By Adam Wakefield
I am sitting in a lecture and things are not going well. My eyes battle the beer fatigue as my lecturer drones on about structural causes in wombat mating rituals. Suddenly, hope! Bill, the class clown, decides that he has a theory that he feels would benefit the entire class in assisting our mental development. Bill speaks, and when he is finished the class has a chuckle since it was yet another stupid idea.
The scenario I have described is a piece of fiction, but all of us as suffering students have all experienced some schmuck whose reputation is built on the tears of lecturers and tutors. Various sports also pose opportunities for a quick word. Cricket is a sport immersed in verbal jousting and muck-raking. Wicketkeepers especially are prone to having a word. Mark Boucher, always one to take the piss and wink at the same time, has recently come out in support of Jacques Kallis, who is upset that he wasn’t picked for he 20/20 World Cup squad. Cricket South Africa has called Boucher to a disciplinary hearing for his comments as well as leaving him out of the squad for three one-day matches against Zimbabwe. I don’t think Boucher’s complaining much about not visiting Bob up north.
I do not agree with Boucher being given a finger wagging session by his employers. Disciplining Boucher sends the wrong message to professional cricketers in South Africa, where having an opinion is seen as detrimental rather then beneficial. I would rather have a room full of crazy pandas then that of well-disciplined chairs. The pandas make for much better entertainment.

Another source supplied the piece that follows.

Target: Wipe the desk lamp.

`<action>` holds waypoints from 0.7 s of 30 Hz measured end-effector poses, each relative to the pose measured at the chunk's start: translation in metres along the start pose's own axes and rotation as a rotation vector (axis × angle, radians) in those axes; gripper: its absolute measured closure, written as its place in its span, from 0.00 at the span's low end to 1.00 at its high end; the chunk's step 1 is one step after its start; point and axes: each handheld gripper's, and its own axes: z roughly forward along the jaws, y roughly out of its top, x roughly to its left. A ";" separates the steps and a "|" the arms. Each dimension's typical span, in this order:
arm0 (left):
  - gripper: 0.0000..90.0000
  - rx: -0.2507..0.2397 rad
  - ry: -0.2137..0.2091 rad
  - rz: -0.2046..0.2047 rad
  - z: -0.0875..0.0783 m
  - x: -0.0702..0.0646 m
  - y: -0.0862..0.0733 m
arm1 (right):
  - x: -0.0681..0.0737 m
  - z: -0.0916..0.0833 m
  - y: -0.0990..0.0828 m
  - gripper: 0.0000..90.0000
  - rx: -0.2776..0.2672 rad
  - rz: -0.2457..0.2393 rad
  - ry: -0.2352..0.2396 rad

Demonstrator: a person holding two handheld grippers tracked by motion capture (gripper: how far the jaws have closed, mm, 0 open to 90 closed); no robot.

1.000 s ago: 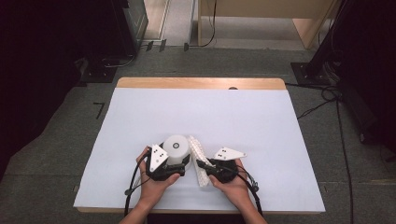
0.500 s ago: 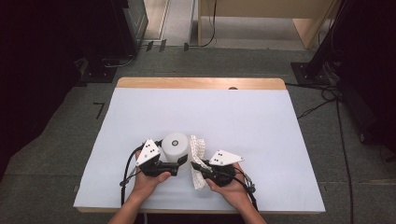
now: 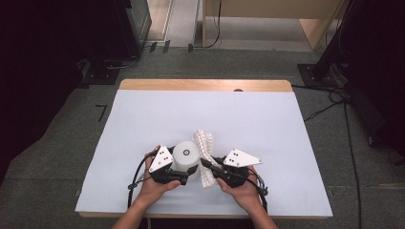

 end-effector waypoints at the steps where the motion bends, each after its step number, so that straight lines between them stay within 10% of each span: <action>1: 0.10 -0.003 0.001 0.000 0.000 0.000 0.000 | 0.000 0.000 0.000 0.89 -0.002 0.002 0.002; 12: 0.10 -0.089 0.019 -0.041 -0.018 0.009 0.011 | -0.002 0.017 -0.018 0.88 0.075 0.049 0.034; 21: 0.10 -0.053 0.026 -0.011 -0.012 0.007 0.007 | -0.003 0.016 -0.017 0.88 0.071 0.053 0.025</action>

Should Kallis have been picked? I think so. A world class all-rounder remains so no matter what form of the game they play. Kallis would have been an asset to Graeme Smith on the field with his vast experience and unflappable temperament. The reason I suspect Jacques Kallis, South Africa’s highest run scorer in One Day Internationals, was omitted was the myth that was generated at this years World Cup.
Kallis was accused of being too pedestrian in upping his scoring rate to the savage standards that characterize today’s modern runrates. I do not for one second believe that ‘busy schedule’ nonsense. The players have been resting for 3 months and a 20/20 tournament isn’t exactly as taxing as a 5 day Test match.
Finally, on a different note, this will be my last column for Activate. Activate’s staff has changed and it is now time for a different perspective from the stands. I hope you have enjoyed reading my thoughts as much as I enjoyed writing them, especially on a Saturday morning. If you cracked a grin or a smile to these words at least once and learnt a little bit about sport, I have done as I meant to. My final word: The Spingboks are going to win the Rugby World Cup. Cheers to that!